For the staff of Rocky Mountain National Park, Thursday, September 12th, will be a day to remember.

Rain had been falling for days and that day it was particularly heavy. Flooding forced campground and employee evacuations; search and rescue operations, both in the park and local communities, were in full swing; Highways 34, 36, and 7 were closed and downtown Estes Park was flooding.  

Like their neighbors throughout the region, park employees were faced with damage to their houses, no way to get to work in some cases, and the trauma of the event.  The park’s Type III Incident Management Team was effectively dealing with the multitude of tasks thrown its way, but it was time to call in some help.  

Nearly two weeks later, on Tuesday, September 24th, the Intermountain Incident Management Team (Type II), having met the objectives outlined by Superintendent Vaughn Baker, returned command of the Rocky Mountain National Park Flood incident back to the park’s Type III team.  

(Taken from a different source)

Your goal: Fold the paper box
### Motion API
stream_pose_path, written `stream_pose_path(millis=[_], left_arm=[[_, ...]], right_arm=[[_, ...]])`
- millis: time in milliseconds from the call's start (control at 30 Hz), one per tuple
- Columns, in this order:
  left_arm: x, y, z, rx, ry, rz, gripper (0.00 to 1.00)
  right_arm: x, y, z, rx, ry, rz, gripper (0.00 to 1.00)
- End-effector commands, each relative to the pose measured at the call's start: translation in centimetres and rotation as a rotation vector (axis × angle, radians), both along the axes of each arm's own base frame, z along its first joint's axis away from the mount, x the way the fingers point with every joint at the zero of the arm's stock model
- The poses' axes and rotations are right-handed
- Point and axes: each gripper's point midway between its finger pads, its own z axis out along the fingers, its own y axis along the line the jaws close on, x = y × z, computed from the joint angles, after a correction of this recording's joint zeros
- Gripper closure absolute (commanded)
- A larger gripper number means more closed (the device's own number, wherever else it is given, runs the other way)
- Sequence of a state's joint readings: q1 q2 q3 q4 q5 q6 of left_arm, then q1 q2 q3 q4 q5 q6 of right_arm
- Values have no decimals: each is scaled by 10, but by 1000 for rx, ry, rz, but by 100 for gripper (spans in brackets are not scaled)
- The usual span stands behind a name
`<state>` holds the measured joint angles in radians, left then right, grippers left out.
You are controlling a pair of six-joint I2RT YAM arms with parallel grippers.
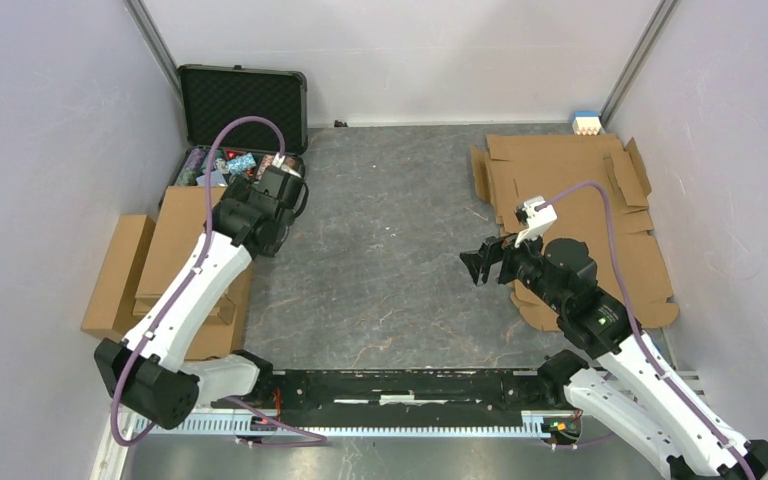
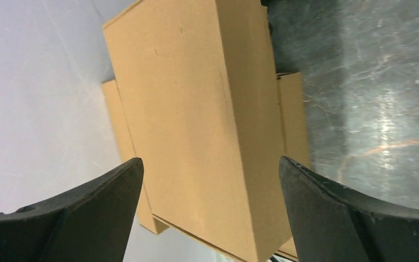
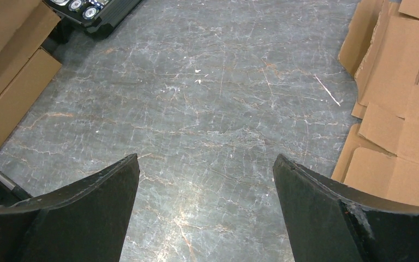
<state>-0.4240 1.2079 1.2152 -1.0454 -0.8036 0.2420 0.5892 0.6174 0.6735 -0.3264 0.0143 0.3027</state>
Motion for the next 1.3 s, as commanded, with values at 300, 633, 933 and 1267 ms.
stream_pose_path(millis=[300, 633, 933, 1267], left_arm=[[11, -68, 2, -548, -11, -27, 38], [8, -51, -69, -526, 67, 216, 73], [4, 65, -49, -249, -179, 685, 63], [22, -52, -9, -851, -210, 255, 29]], right_arm=[[1, 5, 20, 29, -34, 15, 3], [4, 6, 15, 24, -20, 13, 3], [3, 2, 11, 4, -22, 4, 3], [9, 9, -9, -5, 30, 9, 2]])
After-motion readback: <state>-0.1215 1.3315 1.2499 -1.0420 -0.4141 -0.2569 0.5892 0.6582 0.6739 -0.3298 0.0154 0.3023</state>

“Rocky Mountain National Park’s proactive approach to emergency planning and training made the initial response to the natural disaster much safer and more effective,” said Mark Foust, the Intermountain IMT’s incident commander. “Promptly organizing the Type III team, and the actions they took, undoubtedly saved lives and protected park infrastructure and resources.”

Foust praised the park’s close working relationships with the local community, neighbors, and cooperating agencies.  “Those partnerships made their ability to provide mutual aid a true success story.”

The transition from the park team to the Intermountain IMT and back again was eased by park staff being integrated into the incident. Without their hard work, incident objectives would have been even more difficult to achieve. The park’s Type III team will continue to manage stabilization and recovery efforts for the foreseeable future.

Last February, over forty park employees and several park partners completed an advanced incident management course (H-337) called “Command and General Staff Functions for Local Incident Management Teams.”  The course, put on in conjunction with the Department of the Interior’s Office of Emergency Management, provides training for DOI employees who may serve on local incident management teams in command and general staff positions and which may involve a large number of local and/or mutual aid resources.   

This recent, shared experience helped the park and its partners safely and effectively coordinate a response to one of the worst disasters in recent Colorado history.  With consistent support from the Intermountain Regional Office, the Intermountain IMT trains and prepares for responses each year.  New members of the team attended H-337 in June of this year. 

Using the incident command system in training and planning for emergencies and other events is a must for successfully managing incidents such as the Rocky Mountain National Park flood of 2013.